Haben Sie schon einmal ein Vision Board erstellt? Kaum beginnt das neue Jahr, ist es Zeit seine Ziele und Wünsche zu überprüfen. Mir hilft ein Vision Board, um zu schauen, ob ich noch auf Kurs bin oder eventuell den Kursverlauf korrigieren oder gar die Ziele ändern muss. Und wenn ich von Zielen spreche, meine ich das „große Ganze“, also meine Vision. Sie geben den Zielen und Wünschen meist erst einen Sinn und hinterfragen das WARUM, also warum ich etwas mache oder mir bestimmte Ziele setze. Mit diesem Beitrag zeige ich einige Ansätze auf, um ein individuelles Vision Board zu erstellen.

Was ist ein Vision Board?

Ein Vision Board, auch Zielcollage oder Dream Board genannt, beschreibt eine Form, Ziele und Strategien zu sammeln, strukturieren und visualisieren.
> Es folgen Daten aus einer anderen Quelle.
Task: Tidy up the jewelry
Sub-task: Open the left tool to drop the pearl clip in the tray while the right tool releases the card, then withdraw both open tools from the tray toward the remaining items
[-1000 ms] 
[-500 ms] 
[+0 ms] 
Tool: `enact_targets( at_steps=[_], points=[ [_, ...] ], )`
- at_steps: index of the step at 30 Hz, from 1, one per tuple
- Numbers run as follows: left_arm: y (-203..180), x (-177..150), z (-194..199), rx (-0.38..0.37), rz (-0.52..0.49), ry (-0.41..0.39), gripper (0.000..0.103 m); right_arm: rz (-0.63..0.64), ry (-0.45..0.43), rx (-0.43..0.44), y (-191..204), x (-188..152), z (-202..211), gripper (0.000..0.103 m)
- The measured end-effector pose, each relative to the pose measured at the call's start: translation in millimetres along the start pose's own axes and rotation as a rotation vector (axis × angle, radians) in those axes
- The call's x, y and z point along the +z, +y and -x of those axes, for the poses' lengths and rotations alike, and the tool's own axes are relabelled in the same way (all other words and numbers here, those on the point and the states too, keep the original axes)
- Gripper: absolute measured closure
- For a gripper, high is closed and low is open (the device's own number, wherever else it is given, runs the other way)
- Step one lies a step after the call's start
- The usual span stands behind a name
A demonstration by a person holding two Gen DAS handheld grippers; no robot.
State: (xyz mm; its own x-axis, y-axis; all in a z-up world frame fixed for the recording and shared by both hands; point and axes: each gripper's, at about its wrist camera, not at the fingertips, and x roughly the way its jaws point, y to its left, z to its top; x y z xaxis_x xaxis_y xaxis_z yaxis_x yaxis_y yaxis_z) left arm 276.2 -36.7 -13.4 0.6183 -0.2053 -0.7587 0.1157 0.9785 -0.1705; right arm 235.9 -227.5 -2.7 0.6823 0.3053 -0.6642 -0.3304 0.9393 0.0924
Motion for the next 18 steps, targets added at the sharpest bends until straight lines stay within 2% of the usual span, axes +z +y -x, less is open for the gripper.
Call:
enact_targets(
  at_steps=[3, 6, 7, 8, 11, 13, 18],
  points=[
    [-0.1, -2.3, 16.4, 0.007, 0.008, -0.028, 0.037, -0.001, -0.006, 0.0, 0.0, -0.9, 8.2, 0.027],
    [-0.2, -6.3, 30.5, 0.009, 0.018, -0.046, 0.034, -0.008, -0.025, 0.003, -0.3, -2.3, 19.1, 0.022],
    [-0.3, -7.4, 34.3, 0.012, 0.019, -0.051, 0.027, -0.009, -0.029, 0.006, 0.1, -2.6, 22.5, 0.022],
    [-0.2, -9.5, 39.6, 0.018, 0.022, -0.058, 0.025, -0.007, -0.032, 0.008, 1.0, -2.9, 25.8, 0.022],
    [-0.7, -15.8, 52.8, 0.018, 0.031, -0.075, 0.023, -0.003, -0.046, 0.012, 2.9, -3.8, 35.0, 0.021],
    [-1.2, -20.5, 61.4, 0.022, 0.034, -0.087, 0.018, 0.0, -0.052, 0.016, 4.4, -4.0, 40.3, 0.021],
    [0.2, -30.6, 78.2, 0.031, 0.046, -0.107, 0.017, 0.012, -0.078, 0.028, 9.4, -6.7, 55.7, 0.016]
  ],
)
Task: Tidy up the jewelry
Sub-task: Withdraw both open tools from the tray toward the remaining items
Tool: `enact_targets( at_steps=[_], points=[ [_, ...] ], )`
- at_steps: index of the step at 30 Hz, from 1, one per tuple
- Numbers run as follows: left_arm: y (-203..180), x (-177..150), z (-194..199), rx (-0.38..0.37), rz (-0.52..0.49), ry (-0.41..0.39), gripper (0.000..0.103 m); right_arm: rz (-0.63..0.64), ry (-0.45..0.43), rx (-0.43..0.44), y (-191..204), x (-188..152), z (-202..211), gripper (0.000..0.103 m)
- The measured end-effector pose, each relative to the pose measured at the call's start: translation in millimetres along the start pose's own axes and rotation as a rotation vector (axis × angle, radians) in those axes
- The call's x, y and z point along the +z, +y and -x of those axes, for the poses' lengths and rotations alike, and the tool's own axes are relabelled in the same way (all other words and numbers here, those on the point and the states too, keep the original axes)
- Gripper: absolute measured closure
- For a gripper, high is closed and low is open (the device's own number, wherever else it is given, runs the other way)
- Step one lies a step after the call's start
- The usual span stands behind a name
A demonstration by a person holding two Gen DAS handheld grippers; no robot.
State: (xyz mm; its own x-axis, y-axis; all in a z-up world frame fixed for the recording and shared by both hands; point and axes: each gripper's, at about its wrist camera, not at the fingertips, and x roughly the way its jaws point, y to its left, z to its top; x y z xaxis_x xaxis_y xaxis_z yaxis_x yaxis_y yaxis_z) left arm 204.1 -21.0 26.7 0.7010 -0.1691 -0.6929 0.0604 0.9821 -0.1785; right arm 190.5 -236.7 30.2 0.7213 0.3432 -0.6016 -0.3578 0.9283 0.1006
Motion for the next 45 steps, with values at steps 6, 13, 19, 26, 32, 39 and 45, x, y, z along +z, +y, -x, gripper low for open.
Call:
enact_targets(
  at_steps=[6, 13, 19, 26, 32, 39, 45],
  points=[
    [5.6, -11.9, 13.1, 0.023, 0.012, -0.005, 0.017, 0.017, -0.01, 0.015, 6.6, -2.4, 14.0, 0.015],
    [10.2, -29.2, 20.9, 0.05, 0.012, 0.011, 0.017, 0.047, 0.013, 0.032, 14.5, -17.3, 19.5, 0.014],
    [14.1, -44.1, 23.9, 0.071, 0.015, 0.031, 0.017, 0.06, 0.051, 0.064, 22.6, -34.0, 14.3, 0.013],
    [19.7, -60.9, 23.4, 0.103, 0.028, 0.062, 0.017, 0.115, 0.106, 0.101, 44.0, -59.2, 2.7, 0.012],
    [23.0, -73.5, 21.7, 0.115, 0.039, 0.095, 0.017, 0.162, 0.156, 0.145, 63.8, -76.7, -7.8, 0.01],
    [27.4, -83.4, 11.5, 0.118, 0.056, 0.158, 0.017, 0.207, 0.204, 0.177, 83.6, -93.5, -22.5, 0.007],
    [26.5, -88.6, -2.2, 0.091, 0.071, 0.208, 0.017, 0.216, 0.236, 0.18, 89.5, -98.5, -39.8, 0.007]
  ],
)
Grundsätzlich ist bei der Erstellung dieser Visualisierung alles möglich, da es sehr flexibel und individuell, je nach Wünschen, Zielen und Themen, unterschiedlich gestaltet wird. Ein Vision Board ist für Selbstständige und Gründer ratsam, da während der Erstellung Ziele und Visionen genau betrachtet und analysiert werden.

Vison Board via Pixabay

Lassen Sie sich von anderen Vision Boards – wie dieses via Pixabay  – inspirieren.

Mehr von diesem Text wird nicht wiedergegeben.